• Task goal:
If a line in the material below has the string "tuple", copy it out.

• Input:

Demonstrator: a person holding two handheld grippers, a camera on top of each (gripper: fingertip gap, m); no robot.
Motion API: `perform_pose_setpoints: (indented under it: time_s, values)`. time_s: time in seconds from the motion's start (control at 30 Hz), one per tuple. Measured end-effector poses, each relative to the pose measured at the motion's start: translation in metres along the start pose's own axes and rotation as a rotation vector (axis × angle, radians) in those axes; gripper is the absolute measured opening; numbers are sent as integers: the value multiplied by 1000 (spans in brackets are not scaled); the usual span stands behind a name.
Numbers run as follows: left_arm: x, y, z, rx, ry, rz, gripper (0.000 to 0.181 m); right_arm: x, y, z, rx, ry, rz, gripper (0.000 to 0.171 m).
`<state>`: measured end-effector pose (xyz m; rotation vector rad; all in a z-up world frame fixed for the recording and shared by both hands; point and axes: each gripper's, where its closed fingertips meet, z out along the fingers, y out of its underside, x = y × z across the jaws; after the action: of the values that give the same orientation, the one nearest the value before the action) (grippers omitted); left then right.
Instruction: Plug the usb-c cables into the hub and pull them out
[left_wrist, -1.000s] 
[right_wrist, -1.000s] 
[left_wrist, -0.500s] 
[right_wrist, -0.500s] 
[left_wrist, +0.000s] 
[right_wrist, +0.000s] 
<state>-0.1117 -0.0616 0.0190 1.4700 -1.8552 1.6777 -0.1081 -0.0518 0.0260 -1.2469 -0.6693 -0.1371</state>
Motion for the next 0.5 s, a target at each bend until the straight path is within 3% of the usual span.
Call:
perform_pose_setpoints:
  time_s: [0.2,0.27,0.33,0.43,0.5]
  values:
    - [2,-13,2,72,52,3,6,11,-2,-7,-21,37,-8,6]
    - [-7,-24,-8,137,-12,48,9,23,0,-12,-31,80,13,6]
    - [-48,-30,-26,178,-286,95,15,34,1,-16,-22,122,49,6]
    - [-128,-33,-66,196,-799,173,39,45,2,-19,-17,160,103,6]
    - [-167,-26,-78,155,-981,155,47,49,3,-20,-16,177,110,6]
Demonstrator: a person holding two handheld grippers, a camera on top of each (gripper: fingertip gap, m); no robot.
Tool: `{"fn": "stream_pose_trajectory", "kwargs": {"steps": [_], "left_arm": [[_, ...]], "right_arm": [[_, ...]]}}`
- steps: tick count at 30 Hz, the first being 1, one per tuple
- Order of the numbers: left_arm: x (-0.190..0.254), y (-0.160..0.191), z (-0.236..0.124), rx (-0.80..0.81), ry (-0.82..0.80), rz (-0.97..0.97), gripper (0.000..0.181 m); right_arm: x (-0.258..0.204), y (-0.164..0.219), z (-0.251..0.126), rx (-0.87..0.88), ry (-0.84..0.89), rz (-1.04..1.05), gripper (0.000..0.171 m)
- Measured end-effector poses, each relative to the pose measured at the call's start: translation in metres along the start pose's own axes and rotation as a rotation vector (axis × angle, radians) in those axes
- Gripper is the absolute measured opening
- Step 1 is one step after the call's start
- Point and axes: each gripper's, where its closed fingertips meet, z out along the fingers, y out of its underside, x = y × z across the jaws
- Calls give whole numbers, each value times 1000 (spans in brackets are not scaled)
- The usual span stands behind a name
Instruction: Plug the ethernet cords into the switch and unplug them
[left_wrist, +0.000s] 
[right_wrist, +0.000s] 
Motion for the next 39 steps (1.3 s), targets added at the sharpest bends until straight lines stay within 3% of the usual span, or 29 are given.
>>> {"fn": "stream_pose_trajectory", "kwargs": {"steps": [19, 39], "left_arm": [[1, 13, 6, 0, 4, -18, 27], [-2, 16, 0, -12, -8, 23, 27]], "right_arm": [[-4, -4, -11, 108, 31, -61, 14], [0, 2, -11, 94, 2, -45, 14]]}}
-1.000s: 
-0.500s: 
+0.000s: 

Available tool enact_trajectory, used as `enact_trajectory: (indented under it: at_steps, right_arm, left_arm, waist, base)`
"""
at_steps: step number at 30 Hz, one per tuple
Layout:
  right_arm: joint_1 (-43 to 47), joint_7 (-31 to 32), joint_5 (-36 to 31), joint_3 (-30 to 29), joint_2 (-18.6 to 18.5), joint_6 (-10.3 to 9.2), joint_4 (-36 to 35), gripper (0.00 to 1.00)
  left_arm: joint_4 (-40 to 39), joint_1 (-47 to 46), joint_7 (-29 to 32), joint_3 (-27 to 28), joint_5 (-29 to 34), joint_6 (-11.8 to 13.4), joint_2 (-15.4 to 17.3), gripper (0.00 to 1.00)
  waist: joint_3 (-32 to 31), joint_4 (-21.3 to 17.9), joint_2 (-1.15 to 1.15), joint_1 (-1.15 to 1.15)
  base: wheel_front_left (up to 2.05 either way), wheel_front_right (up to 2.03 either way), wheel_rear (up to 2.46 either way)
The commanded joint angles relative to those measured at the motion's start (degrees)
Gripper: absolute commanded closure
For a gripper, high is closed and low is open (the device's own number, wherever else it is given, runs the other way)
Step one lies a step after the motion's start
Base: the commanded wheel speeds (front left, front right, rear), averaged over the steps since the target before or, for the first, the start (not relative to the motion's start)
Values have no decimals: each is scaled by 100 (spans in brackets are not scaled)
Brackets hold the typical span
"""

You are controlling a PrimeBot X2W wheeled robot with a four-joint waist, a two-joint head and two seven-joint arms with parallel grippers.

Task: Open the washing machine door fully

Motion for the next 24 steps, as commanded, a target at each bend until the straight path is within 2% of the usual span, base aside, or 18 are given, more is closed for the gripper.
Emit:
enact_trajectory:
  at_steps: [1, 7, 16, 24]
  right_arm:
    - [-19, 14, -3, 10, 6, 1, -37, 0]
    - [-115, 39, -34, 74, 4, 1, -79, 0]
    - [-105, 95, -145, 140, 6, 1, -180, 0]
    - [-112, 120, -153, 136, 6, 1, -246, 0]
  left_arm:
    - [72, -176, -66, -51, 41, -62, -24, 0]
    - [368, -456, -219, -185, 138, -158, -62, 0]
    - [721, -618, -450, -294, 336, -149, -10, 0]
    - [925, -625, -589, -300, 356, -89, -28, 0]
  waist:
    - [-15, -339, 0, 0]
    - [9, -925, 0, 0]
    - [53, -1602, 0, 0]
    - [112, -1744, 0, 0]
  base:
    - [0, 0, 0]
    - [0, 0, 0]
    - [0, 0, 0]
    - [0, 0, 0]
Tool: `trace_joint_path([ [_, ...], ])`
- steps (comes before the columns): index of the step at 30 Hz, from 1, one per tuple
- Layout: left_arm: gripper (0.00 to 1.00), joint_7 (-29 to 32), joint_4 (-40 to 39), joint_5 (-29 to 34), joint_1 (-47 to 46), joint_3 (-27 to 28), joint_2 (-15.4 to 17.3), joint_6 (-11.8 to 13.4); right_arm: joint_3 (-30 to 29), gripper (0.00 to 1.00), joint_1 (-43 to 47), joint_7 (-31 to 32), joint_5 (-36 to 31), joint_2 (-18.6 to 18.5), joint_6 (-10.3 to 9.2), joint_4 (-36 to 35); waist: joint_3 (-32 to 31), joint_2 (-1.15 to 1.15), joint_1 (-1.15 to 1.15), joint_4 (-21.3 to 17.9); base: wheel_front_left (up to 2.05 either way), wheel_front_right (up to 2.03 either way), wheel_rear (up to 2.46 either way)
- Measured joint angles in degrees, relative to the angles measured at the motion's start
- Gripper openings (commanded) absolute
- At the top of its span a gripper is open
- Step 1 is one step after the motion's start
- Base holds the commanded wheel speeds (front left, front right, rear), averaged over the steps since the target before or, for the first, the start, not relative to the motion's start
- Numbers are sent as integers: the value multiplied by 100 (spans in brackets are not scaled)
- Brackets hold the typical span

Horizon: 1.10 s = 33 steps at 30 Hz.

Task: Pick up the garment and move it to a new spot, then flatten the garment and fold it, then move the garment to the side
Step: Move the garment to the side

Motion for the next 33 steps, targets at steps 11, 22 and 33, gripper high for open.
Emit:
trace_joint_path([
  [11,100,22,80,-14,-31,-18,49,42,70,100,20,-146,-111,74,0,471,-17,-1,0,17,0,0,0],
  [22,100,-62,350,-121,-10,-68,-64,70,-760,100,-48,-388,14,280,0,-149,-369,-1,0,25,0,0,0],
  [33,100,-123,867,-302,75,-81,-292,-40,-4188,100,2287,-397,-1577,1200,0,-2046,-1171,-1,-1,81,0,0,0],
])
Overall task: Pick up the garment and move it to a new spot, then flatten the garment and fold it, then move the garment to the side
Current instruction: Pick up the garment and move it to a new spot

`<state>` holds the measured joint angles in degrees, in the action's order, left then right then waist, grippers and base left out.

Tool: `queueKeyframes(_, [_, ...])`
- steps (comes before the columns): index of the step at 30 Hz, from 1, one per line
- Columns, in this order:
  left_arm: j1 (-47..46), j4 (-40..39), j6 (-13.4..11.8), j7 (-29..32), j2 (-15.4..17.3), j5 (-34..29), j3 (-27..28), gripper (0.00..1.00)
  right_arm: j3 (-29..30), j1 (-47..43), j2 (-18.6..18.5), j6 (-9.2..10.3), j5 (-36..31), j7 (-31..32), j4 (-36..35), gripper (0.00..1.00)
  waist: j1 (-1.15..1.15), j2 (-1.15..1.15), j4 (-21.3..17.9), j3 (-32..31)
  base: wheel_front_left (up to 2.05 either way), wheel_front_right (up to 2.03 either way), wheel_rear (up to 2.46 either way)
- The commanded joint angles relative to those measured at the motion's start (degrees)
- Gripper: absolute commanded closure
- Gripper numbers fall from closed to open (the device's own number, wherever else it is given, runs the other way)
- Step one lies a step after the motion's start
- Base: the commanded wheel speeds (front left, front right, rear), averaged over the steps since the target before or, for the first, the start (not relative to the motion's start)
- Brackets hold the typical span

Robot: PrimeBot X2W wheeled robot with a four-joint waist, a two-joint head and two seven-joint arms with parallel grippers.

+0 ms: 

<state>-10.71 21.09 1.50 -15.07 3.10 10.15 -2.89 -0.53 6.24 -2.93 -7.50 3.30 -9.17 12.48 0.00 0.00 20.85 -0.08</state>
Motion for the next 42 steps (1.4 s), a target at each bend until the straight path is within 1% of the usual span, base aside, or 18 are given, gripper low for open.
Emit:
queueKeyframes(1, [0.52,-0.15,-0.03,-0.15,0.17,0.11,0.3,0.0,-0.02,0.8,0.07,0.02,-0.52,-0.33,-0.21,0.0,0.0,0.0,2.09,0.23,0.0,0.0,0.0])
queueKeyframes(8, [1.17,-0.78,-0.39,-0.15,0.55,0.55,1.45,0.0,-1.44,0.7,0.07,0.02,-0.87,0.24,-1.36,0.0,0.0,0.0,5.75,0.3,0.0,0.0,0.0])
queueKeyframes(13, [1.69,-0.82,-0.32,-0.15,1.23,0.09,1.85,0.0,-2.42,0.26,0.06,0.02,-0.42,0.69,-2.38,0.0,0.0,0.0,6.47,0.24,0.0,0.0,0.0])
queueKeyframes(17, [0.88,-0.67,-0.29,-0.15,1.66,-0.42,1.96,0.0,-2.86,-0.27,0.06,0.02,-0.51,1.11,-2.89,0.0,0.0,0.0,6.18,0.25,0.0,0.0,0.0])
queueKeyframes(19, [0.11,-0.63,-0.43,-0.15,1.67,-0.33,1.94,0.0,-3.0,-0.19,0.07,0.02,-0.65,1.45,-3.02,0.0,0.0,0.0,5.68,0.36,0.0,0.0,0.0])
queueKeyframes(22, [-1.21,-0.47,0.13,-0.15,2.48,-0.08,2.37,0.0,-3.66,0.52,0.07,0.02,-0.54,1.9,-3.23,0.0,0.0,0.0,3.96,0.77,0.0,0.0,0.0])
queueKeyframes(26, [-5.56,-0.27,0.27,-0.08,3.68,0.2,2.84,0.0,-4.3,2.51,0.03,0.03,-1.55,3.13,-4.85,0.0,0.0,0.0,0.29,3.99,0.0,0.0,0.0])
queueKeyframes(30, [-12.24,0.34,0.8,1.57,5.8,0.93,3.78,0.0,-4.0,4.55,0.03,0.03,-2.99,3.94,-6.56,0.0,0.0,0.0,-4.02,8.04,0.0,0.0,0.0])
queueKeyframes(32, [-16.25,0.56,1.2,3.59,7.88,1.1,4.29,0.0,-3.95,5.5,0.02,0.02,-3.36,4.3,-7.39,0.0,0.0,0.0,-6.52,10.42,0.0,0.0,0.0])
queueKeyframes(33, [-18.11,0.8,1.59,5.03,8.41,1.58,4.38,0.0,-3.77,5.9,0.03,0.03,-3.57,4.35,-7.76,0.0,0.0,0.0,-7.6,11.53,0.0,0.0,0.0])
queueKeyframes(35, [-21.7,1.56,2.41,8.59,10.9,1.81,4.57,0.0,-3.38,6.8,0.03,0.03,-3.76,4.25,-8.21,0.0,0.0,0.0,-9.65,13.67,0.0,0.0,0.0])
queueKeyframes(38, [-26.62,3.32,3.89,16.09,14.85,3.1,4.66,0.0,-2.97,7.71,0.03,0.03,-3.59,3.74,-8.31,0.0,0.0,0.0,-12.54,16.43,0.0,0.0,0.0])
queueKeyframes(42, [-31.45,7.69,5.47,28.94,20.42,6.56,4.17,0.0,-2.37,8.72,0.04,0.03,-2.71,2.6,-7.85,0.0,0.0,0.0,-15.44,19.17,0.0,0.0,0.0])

• Expected answer:
Motion API: `perform_pose_setpoints: (indented under it: time_s, values)`. time_s: time in seconds from the motion's start (control at 30 Hz), one per tuple. Measured end-effector poses, each relative to the pose measured at the motion's start: translation in metres along the start pose's own axes and rotation as a rotation vector (axis × angle, radians) in those axes; gripper is the absolute measured opening; numbers are sent as integers: the value multiplied by 1000 (spans in brackets are not scaled); the usual span stands behind a name.
- steps: tick count at 30 Hz, the first being 1, one per tuple
at_steps: step number at 30 Hz, one per tuple
- steps (comes before the columns): index of the step at 30 Hz, from 1, one per tuple

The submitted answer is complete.